Exercise brief ▸ Print the listing below only from the line that has "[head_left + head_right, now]" through the line that has "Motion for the", exactly, and drop any picture.

Information supplied ▸
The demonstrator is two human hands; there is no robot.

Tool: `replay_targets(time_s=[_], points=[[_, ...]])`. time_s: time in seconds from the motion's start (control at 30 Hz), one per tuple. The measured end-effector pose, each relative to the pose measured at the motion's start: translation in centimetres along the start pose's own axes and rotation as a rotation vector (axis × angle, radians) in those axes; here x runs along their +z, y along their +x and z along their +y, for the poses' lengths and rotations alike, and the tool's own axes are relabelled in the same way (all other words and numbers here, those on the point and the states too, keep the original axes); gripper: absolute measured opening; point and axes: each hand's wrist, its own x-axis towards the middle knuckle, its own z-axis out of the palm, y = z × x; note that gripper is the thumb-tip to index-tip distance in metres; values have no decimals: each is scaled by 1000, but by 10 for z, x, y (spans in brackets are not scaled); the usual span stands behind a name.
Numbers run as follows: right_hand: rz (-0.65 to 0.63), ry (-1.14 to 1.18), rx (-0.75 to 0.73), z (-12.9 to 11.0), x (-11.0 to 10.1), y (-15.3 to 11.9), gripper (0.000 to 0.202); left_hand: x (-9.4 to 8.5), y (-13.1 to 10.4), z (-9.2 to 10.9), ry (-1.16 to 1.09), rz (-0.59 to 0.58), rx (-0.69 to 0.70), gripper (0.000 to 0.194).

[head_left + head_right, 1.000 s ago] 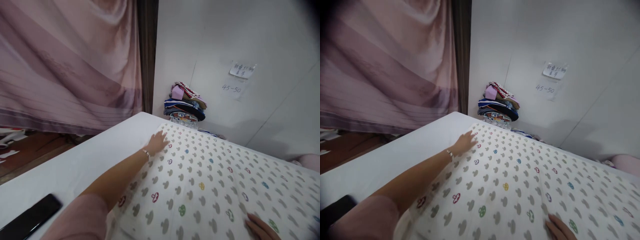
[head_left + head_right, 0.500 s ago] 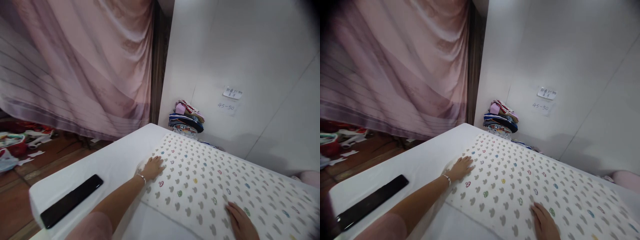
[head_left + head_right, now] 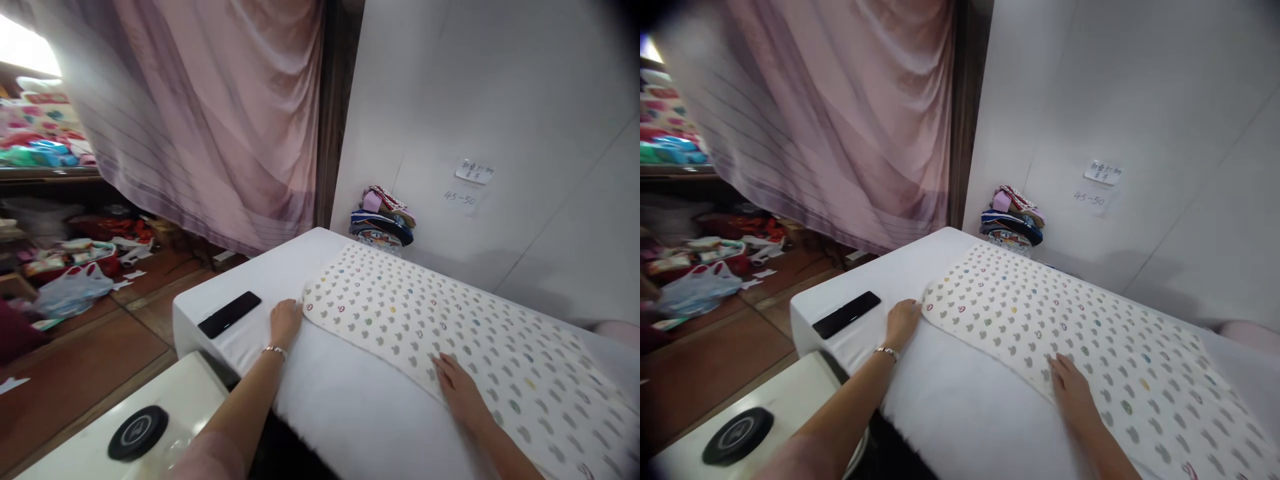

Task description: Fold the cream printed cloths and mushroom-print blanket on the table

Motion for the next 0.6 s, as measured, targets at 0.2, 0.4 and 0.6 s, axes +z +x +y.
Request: replay_targets(time_s=[0.2,0.4,0.6], points=[[165,-26,-104,-1,3,-72,44,-3,5,4,-20,-14,-24,27],[199,-10,-50,-11,-10,-86,42,-5,1,5,-52,6,15,36],[194,58,-91,-36,-13,-66,35,5,-41,35,-106,-66,455,33]])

Task result ▸
[head_left + head_right, now] 

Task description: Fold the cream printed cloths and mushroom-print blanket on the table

Motion for the next 0.6 s, as measured, targets at 0.2, 0.4 and 0.6 s, axes +z +x +y.

The answer has been written out in full.